**REQUIRED ACTION**
What lines of the listing below contain the word "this"? Copy each of them out.

--- RECORDS PROVIDED ---

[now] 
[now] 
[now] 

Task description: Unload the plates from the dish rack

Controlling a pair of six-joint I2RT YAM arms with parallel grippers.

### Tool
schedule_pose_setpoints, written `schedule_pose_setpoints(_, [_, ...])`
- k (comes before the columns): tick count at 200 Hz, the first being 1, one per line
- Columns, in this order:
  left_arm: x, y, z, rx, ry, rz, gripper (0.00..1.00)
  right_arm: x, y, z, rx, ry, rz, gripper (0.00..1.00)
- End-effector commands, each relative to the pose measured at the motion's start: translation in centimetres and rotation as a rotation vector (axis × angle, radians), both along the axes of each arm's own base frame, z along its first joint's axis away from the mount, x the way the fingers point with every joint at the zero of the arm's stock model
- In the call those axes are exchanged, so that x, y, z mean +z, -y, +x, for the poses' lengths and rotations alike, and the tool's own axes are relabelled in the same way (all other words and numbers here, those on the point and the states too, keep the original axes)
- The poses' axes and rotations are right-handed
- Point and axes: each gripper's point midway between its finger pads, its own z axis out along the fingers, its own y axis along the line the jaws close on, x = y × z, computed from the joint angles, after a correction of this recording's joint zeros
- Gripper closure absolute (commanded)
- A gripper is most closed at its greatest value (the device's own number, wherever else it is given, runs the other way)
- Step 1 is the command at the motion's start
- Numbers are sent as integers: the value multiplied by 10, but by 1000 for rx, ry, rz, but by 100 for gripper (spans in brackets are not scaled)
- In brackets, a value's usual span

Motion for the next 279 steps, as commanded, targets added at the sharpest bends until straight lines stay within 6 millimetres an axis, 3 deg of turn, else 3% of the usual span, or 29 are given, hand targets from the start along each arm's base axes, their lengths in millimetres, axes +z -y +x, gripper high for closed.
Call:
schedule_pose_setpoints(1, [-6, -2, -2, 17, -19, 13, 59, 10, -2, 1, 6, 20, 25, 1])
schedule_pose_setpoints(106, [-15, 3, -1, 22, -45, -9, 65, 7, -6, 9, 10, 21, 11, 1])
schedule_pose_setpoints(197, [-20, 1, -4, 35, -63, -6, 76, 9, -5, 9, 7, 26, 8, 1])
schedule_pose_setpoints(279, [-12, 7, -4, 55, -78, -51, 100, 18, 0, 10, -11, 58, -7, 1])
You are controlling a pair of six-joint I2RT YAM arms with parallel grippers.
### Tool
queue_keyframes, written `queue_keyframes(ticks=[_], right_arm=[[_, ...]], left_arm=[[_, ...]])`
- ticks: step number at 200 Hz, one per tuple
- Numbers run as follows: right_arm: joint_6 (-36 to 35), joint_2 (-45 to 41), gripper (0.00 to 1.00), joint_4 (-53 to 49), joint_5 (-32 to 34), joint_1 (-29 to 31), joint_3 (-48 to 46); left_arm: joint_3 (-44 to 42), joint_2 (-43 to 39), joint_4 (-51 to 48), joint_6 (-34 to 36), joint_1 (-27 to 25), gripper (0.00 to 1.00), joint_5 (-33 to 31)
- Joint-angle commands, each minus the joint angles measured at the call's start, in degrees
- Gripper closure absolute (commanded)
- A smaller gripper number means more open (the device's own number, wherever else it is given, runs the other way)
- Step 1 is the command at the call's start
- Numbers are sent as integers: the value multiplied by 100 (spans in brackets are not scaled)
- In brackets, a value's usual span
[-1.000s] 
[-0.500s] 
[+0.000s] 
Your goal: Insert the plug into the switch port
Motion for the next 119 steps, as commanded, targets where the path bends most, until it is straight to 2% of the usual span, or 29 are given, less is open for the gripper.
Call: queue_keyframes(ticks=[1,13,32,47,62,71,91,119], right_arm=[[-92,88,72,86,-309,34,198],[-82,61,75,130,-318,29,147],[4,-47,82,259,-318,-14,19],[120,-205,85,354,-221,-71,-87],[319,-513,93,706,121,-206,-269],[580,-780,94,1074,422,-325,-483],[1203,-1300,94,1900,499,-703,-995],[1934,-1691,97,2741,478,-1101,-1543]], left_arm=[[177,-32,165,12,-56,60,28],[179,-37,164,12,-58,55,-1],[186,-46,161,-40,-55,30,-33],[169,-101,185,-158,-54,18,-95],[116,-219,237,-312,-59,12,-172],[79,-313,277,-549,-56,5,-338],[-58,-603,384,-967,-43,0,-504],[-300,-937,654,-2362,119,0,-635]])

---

**RESPONSE AREA**
- Columns, in this order:
- Point and axes: each gripper's point midway between its finger pads, its own z axis out along the fingers, its own y axis along the line the jaws close on, x = y × z, computed from the joint angles, after a correction of this recording's joint zeros

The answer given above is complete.